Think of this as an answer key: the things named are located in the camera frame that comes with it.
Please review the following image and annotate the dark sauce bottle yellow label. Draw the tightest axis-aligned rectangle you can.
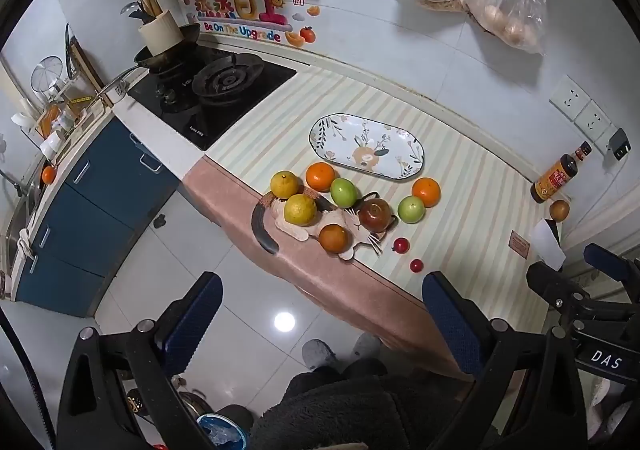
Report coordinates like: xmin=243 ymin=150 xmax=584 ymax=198
xmin=530 ymin=141 xmax=593 ymax=204

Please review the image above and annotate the yellow citrus fruit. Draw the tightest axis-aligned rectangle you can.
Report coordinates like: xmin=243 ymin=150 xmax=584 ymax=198
xmin=270 ymin=171 xmax=301 ymax=199
xmin=284 ymin=194 xmax=318 ymax=227

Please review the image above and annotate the white paper sheet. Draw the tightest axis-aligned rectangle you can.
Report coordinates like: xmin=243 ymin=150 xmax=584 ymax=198
xmin=530 ymin=219 xmax=567 ymax=273

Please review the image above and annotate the grey slipper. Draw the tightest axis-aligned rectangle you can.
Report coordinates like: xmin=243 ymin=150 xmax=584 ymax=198
xmin=301 ymin=339 xmax=338 ymax=372
xmin=351 ymin=333 xmax=383 ymax=362

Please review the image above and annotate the small brown card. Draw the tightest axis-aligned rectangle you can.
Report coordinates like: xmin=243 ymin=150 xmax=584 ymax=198
xmin=509 ymin=231 xmax=532 ymax=258

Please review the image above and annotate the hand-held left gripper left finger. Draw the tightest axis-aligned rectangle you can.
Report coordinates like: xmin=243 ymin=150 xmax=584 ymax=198
xmin=55 ymin=271 xmax=224 ymax=450

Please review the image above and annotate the blue bucket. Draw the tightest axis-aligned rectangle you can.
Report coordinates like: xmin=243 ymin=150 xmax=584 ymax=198
xmin=196 ymin=412 xmax=249 ymax=450

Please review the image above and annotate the bright orange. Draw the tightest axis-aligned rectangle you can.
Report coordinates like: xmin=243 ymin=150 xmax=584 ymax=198
xmin=411 ymin=177 xmax=442 ymax=208
xmin=305 ymin=162 xmax=336 ymax=192

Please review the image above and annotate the green apple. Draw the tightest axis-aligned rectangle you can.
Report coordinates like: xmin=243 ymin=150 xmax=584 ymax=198
xmin=397 ymin=196 xmax=426 ymax=225
xmin=330 ymin=178 xmax=357 ymax=209

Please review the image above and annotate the brownish dark orange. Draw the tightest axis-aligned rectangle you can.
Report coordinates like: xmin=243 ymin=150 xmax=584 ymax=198
xmin=318 ymin=224 xmax=349 ymax=253

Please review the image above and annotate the cream utensil holder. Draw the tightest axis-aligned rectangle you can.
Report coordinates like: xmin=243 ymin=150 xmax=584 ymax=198
xmin=138 ymin=12 xmax=182 ymax=55

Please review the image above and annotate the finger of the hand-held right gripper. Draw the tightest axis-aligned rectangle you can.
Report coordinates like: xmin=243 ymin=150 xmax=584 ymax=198
xmin=584 ymin=243 xmax=640 ymax=285
xmin=526 ymin=261 xmax=603 ymax=318

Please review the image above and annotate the striped table mat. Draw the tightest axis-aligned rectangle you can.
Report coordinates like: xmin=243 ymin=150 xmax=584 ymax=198
xmin=212 ymin=64 xmax=568 ymax=346

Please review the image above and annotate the white wall socket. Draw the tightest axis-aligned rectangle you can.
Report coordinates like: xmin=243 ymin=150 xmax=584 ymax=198
xmin=573 ymin=100 xmax=618 ymax=143
xmin=549 ymin=74 xmax=592 ymax=121

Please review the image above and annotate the metal dish rack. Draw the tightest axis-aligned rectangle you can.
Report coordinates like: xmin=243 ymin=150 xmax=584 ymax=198
xmin=12 ymin=24 xmax=108 ymax=158

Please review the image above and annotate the floral oval plate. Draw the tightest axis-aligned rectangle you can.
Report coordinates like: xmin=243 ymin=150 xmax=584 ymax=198
xmin=308 ymin=114 xmax=426 ymax=181

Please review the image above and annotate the colourful wall sticker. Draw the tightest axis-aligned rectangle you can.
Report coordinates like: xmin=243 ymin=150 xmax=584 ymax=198
xmin=176 ymin=0 xmax=321 ymax=49

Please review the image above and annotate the black charger plug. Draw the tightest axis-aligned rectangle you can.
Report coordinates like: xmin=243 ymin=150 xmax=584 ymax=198
xmin=607 ymin=128 xmax=633 ymax=161

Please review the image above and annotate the cat-shaped mat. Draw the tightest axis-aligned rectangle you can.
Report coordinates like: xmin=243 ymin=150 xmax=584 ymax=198
xmin=251 ymin=190 xmax=399 ymax=261

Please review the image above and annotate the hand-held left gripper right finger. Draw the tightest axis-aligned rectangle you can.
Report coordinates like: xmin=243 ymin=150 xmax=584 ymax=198
xmin=422 ymin=271 xmax=590 ymax=450

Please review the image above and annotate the dark fleece garment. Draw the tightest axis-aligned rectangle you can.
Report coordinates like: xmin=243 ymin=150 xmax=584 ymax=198
xmin=247 ymin=357 xmax=501 ymax=450

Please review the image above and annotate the dark wok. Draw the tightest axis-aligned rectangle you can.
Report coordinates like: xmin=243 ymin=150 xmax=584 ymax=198
xmin=95 ymin=24 xmax=202 ymax=98

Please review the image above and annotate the blue kitchen cabinet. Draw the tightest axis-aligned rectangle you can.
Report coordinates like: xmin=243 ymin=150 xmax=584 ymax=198
xmin=12 ymin=119 xmax=183 ymax=318

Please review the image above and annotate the dark red apple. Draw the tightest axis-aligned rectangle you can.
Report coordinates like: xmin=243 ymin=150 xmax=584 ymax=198
xmin=359 ymin=198 xmax=393 ymax=231

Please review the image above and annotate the metal pot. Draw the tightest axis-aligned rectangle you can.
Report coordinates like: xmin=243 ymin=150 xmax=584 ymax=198
xmin=177 ymin=390 xmax=211 ymax=423

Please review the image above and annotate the black gas stove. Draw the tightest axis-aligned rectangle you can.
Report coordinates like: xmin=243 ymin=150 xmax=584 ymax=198
xmin=126 ymin=46 xmax=298 ymax=151

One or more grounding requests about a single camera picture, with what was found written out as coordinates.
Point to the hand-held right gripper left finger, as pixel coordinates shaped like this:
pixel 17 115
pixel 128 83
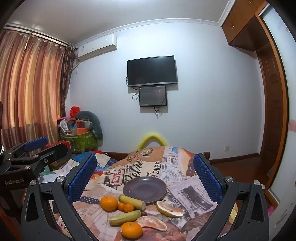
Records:
pixel 81 179

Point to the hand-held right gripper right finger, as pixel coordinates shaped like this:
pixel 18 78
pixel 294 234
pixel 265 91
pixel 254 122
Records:
pixel 205 179

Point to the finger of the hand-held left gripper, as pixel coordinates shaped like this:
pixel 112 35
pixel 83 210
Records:
pixel 54 153
pixel 37 143

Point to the large orange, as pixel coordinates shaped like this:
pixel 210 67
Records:
pixel 131 230
pixel 108 203

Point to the pomelo slice with rind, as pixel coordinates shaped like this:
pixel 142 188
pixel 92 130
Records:
pixel 170 209

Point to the small orange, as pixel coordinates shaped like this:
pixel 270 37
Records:
pixel 128 207
pixel 121 206

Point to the purple plate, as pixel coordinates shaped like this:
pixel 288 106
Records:
pixel 144 190

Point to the peeled pomelo segment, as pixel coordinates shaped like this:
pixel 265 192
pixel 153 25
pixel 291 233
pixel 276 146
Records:
pixel 151 223

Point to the red and blue box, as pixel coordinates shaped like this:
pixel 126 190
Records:
pixel 67 144

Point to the white toy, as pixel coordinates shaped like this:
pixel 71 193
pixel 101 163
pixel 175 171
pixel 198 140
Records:
pixel 63 126

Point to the green storage basket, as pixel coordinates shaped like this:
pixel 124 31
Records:
pixel 83 142

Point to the orange box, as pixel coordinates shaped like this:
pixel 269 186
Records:
pixel 79 132

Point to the red plastic bag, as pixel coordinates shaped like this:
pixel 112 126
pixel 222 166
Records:
pixel 74 111

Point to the grey pillow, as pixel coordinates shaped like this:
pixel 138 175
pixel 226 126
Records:
pixel 96 122

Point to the striped orange curtain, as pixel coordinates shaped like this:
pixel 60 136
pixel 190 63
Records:
pixel 30 88

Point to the printed blanket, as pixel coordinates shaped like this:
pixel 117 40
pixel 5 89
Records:
pixel 148 166

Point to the brown curtain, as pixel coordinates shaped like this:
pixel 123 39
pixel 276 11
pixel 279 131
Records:
pixel 67 78

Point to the pink slipper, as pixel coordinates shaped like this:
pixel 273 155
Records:
pixel 271 211

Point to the small black monitor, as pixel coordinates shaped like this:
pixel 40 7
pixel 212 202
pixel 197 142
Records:
pixel 153 95

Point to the wooden door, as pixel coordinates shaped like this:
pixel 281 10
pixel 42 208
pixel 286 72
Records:
pixel 272 104

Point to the white air conditioner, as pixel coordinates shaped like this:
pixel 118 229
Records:
pixel 97 47

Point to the wooden overhead cabinet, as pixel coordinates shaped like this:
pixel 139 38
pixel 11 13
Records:
pixel 242 25

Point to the white curtain rail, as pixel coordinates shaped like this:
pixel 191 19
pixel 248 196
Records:
pixel 34 33

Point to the wall television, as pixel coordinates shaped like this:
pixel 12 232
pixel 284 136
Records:
pixel 152 70

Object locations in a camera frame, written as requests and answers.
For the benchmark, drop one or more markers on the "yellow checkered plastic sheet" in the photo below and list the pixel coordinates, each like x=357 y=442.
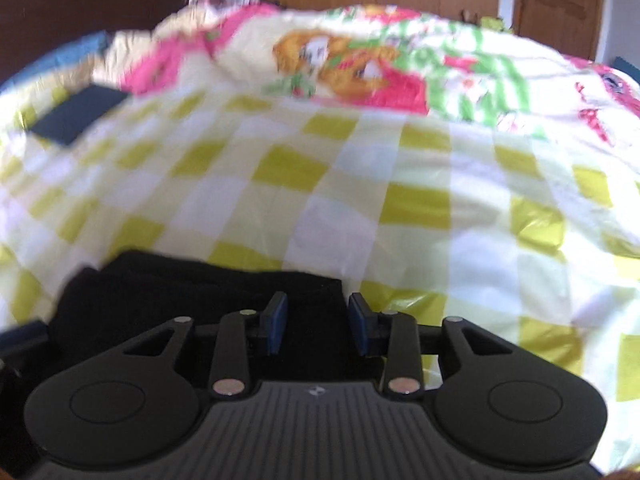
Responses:
x=380 y=200

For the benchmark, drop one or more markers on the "wooden door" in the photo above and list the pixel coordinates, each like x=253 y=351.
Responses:
x=560 y=5

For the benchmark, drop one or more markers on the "blue pillow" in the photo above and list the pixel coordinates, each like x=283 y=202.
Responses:
x=55 y=57

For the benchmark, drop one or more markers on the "dark blue notebook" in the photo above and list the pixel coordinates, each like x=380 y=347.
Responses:
x=77 y=116

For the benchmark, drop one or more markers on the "green cloth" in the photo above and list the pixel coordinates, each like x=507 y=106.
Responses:
x=495 y=24

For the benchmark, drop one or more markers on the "blue foam mat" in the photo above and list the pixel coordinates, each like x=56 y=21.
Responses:
x=627 y=70

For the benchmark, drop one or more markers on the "cartoon printed blanket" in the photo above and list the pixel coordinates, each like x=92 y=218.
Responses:
x=380 y=60

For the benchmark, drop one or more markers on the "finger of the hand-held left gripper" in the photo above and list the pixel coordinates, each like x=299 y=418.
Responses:
x=22 y=339

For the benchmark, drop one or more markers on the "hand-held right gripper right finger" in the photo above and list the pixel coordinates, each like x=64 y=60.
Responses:
x=359 y=325

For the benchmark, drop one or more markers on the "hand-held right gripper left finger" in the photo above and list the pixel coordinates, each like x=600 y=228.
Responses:
x=277 y=322

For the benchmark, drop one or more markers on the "black pants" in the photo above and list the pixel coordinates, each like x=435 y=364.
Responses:
x=200 y=285

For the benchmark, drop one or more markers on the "dark wooden headboard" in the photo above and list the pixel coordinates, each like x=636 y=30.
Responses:
x=75 y=5

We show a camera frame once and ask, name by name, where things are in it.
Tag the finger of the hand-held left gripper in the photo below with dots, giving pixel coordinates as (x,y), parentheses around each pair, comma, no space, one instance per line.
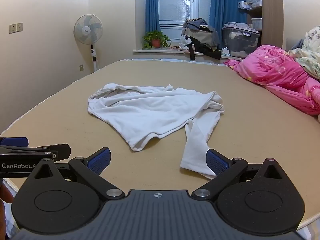
(13,141)
(58,151)

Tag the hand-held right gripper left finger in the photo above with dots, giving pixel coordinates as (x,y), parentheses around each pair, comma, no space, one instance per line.
(100,161)

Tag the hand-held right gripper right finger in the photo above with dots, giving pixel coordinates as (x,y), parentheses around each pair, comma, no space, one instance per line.
(216,163)

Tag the white long-sleeved shirt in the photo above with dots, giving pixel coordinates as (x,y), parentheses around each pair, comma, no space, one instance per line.
(150,110)

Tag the pile of clothes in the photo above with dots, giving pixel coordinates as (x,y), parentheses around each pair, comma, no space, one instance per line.
(200,35)

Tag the person's left hand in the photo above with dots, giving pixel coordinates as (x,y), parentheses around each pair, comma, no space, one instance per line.
(6,192)

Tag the bed with tan sheet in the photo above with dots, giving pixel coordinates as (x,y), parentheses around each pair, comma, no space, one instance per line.
(175,72)

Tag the pink floral quilt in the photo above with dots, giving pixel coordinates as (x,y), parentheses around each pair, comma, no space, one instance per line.
(275,72)

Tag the white tissue pack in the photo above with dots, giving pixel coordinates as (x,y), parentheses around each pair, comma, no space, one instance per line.
(225,51)

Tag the small pink cloth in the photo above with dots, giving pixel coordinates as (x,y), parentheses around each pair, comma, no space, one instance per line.
(175,47)

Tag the white window sill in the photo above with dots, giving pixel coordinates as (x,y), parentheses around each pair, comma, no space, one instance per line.
(160,52)

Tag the white standing fan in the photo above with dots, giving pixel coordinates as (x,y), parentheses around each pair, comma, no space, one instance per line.
(88,28)

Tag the clear plastic storage bin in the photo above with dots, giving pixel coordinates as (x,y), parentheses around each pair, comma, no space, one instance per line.
(240,40)

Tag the potted green plant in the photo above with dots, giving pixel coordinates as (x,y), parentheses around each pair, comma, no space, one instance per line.
(155,38)

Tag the blue grey cloth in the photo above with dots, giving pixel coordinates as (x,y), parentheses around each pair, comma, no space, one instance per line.
(298,45)

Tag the white plastic basket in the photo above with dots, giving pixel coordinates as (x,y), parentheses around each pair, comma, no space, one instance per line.
(257,23)

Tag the pale green floral quilt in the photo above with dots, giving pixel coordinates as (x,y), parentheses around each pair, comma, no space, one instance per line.
(312,52)

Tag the wide blue curtain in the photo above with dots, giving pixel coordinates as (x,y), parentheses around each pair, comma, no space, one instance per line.
(225,5)

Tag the wooden shelf unit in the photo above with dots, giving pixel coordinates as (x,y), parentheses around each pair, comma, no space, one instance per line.
(272,10)

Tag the narrow blue curtain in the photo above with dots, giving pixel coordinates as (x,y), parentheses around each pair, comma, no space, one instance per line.
(152,5)

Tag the window with white frame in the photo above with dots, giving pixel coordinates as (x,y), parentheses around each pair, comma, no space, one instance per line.
(180,2)

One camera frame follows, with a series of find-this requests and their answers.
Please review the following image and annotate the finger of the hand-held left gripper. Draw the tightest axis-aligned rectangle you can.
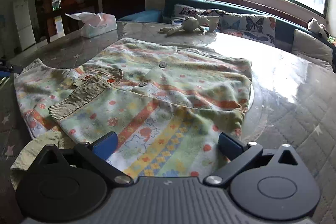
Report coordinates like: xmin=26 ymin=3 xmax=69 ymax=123
xmin=0 ymin=57 xmax=24 ymax=75

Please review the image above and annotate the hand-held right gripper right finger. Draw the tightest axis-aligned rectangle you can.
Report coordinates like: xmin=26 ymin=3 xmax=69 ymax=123
xmin=203 ymin=132 xmax=303 ymax=186

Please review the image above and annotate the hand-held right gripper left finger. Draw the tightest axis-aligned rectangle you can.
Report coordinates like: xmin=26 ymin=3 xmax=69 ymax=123
xmin=34 ymin=132 xmax=134 ymax=186

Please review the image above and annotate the printed children's jacket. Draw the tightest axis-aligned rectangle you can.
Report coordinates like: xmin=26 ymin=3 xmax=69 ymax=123
xmin=10 ymin=37 xmax=253 ymax=190

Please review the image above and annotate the white refrigerator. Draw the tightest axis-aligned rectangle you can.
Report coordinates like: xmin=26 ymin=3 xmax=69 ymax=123
xmin=13 ymin=0 xmax=36 ymax=52

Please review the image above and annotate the soft tissue pack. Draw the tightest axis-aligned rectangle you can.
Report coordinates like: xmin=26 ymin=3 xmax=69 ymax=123
xmin=65 ymin=12 xmax=117 ymax=39

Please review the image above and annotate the butterfly print pillow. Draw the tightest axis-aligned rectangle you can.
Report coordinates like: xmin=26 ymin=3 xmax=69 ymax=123
xmin=172 ymin=4 xmax=226 ymax=28
xmin=220 ymin=13 xmax=277 ymax=46

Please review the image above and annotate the plain grey pillow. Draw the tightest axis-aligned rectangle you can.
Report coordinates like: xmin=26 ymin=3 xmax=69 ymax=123
xmin=291 ymin=29 xmax=334 ymax=71

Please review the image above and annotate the teal sofa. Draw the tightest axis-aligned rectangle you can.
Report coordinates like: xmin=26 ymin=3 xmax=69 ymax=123
xmin=118 ymin=0 xmax=336 ymax=72

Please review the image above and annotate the white rabbit plush toy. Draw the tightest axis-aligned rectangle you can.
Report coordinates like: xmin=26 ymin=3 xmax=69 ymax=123
xmin=160 ymin=14 xmax=219 ymax=36

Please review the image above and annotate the panda plush toy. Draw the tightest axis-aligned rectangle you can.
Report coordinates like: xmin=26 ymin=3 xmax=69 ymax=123
xmin=308 ymin=18 xmax=330 ymax=39

------------------------------------------------------------

WHAT YOU SHOULD DO:
Beginning at the line above that contains "pixel 265 91", return each line exactly through the line that contains "Point to the green", and no others.

ANSWER AREA:
pixel 265 91
pixel 254 122
Records:
pixel 205 179

Point to the finger of the hand-held left gripper, as pixel coordinates shaped like this:
pixel 112 35
pixel 83 210
Records:
pixel 54 153
pixel 37 143

Point to the large orange, as pixel coordinates shaped like this:
pixel 210 67
Records:
pixel 131 230
pixel 108 203

Point to the pomelo slice with rind, as pixel coordinates shaped like this:
pixel 142 188
pixel 92 130
Records:
pixel 170 209

Point to the small orange, as pixel coordinates shaped like this:
pixel 270 37
Records:
pixel 128 207
pixel 121 206

Point to the purple plate, as pixel coordinates shaped like this:
pixel 288 106
Records:
pixel 144 190

Point to the peeled pomelo segment, as pixel coordinates shaped like this:
pixel 265 192
pixel 153 25
pixel 291 233
pixel 276 146
Records:
pixel 151 223

Point to the red and blue box, as pixel coordinates shaped like this:
pixel 126 190
Records:
pixel 67 144

Point to the white toy, as pixel coordinates shaped like this:
pixel 71 193
pixel 101 163
pixel 175 171
pixel 198 140
Records:
pixel 63 126

Point to the green storage basket, as pixel coordinates shaped like this:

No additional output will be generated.